Open jameshcorbett opened 4 months ago
To get this going, here's the JGF specification website: https://jsongraphformat.info/
We're currently using JGF v1, and I don't think we necessarily want to switch to v2 unless there's a material win for doing so. The main things that I can think of (@milroy I'm pretty sure I'm missing at least one of your suggestions, please correct me) that we've discussed are:
we send a lot of default data over the wire.

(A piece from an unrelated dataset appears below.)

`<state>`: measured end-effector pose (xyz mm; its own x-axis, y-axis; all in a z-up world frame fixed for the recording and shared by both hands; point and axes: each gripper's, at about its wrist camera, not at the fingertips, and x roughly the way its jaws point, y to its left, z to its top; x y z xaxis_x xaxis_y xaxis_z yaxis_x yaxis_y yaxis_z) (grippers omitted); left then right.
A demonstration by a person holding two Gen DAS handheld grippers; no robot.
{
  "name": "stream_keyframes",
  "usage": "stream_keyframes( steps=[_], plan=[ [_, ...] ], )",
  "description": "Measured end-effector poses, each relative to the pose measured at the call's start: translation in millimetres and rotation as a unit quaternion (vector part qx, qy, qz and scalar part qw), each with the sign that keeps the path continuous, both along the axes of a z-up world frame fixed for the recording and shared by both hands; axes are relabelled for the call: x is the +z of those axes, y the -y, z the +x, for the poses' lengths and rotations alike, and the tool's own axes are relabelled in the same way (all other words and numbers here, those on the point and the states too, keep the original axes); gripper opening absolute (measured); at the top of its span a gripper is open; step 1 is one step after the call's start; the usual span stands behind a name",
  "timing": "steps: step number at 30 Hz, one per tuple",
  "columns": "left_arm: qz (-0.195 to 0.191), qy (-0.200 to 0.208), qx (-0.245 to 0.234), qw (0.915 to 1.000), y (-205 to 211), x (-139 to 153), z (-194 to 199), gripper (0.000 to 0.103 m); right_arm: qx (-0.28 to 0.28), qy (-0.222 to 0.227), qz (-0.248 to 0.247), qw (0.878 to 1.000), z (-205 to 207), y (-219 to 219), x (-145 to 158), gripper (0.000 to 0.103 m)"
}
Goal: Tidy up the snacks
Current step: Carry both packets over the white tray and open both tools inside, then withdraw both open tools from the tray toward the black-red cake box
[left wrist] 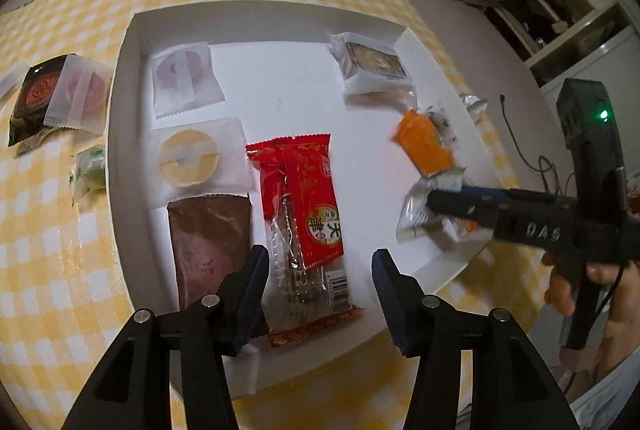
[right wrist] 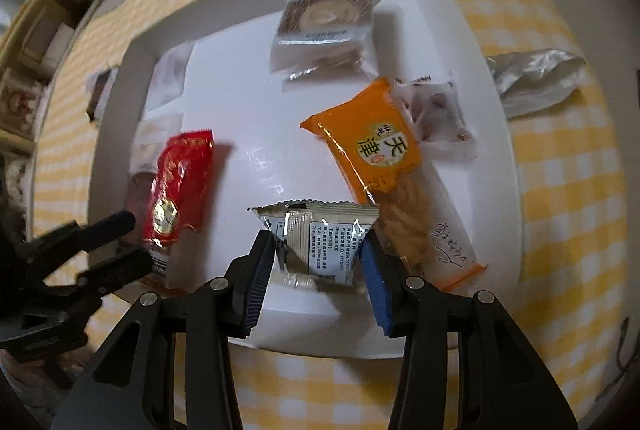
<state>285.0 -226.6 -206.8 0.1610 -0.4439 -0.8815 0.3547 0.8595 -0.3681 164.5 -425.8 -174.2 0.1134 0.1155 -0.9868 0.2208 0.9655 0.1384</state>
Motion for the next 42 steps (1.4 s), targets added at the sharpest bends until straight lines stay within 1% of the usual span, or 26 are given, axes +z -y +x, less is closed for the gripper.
stream_keyframes(
  steps=[3, 5, 6, 7, 8, 9, 10, 11, 12, 13, 14, 15, 17, 19, 22, 26, 31, 33, 37, 38, 42],
  plan=[
    [0.001, 0.002, 0.000, 1.0000, 0, 2, -1, 0.048, -0.010, 0.016, 0.001, 1.000, 0, 4, 8, 0.044],
    [0.001, 0.007, 0.000, 1.0000, -1, 5, -1, 0.047, -0.013, 0.025, 0.010, 1.000, -1, 3, 14, 0.046],
    [0.001, 0.009, -0.001, 1.0000, -2, 6, -1, 0.044, -0.016, 0.026, 0.010, 0.999, -1, 3, 16, 0.052],
    [0.002, 0.011, -0.001, 0.9999, -2, 8, -2, 0.042, -0.016, 0.025, 0.011, 1.000, -1, 2, 17, 0.054],
    [0.002, 0.012, 0.000, 0.9999, -3, 10, -2, 0.038, -0.013, 0.026, 0.009, 1.000, -2, 1, 19, 0.056],
    [0.002, 0.013, 0.000, 0.9999, -4, 11, -2, 0.032, -0.007, 0.029, 0.004, 1.000, -3, -2, 21, 0.057],
    [0.003, 0.015, 0.001, 0.9999, -4, 12, -2, 0.028, -0.003, 0.028, 0.002, 1.000, -3, -5, 22, 0.057],
    [0.002, 0.016, 0.001, 0.9999, -5, 13, -2, 0.019, -0.001, 0.029, 0.000, 1.000, -4, -6, 24, 0.057],
    [0.002, 0.017, 0.001, 0.9999, -5, 14, -1, 0.013, 0.001, 0.033, -0.003, 0.999, -5, -8, 26, 0.052],
    [0.000, 0.017, 0.001, 0.9999, -5, 14, -1, 0.013, 0.003, 0.037, -0.005, 0.999, -6, -11, 27, 0.046],
    [-0.001, 0.017, 0.000, 0.9998, -4, 15, -1, 0.013, 0.009, 0.042, -0.004, 0.999, -6, -14, 28, 0.029],
    [-0.002, 0.018, -0.001, 0.9998, -3, 15, -1, 0.013, 0.016, 0.044, -0.001, 0.999, -4, -18, 27, 0.019],
    [-0.001, 0.017, -0.005, 0.9998, 0, 14, 0, 0.013, 0.027, 0.041, 0.001, 0.999, -3, -24, 23, 0.014],
    [0.006, 0.015, -0.010, 0.9998, 4, 10, 0, 0.013, 0.042, 0.030, -0.010, 0.999, 1, -32, 14, 0.014],
    [0.018, 0.007, -0.009, 0.9998, 7, 2, 2, 0.013, 0.055, 0.004, -0.039, 0.998, 7, -38, -5, 0.014],
    [0.021, 0.006, -0.006, 0.9998, 9, -2, 5, 0.012, 0.054, -0.004, -0.051, 0.997, 11, -38, -15, 0.014],
    [0.027, 0.009, -0.010, 0.9995, 13, -6, 8, 0.011, 0.047, -0.007, -0.035, 0.998, 11, -31, -20, 0.015],
    [0.031, 0.012, -0.010, 0.9994, 13, -6, 8, 0.011, 0.046, -0.006, -0.035, 0.998, 11, -32, -23, 0.015],
    [0.016, 0.022, -0.008, 0.9996, 13, 5, 8, 0.011, 0.039, 0.000, -0.028, 0.999, 10, -28, -18, 0.015],
    [0.017, 0.028, -0.009, 0.9994, 12, 8, 7, 0.011, 0.032, 0.004, -0.020, 0.999, 10, -26, -15, 0.018],
    [0.016, 0.039, -0.014, 0.9990, 8, 18, 2, 0.011, 0.017, 0.026, -0.012, 0.999, 3, -20, 3, 0.018]
  ],
)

Here's a vertex in flux JGF:
{
"id": "2",
"metadata": {
"type": "node",
"basename": "node",
"name": "node0",
"id": 0,
"uniq_id": 2,
"rank": -1,
"exclusive": false,
"unit": "",
"size": 1,
"paths": {
"containment": "/tiny0/rack0/node0"
}
}
},
Just off top of my head:
{type}{id}
With just that, we could send this as essentially equivalent:
{
"id": "2",
"metadata": {
"type": "node",
}
},
Edges are a bit harder, but since we're using a bidirectional graph finally we should be able to remove the value of the name object, and containment would be the default, so we could take these:
{
"source": "2",
"target": "4",
"metadata": {
"name": {
"containment": "contains"
}
}
},
{
"source": "1",
"target": "5",
"metadata": {
"name": {
"power": "supplies_to"
}
}
},
and make them
{
"source": "2",
"target": "4",
},
{
"source": "1",
"target": "5",
"metadata": {
"type": "power"
}
},
All of that is still JGF compatible
[
// [source, target, (optional) type]
[2,4],
[1,5,"power"]
]
Or even switch to a stream of json objects like some other formats use so we can do the same to vertices and process them without having to build the whole object in memory, but this will break any and all JGF parsers.
CC: @garlick, @grondo
As I understand it I'm on the hook to try out elcap-sized JGF and see what the performance is like, which I intend to do as soon as I get some pressing rabbit issues out of the way.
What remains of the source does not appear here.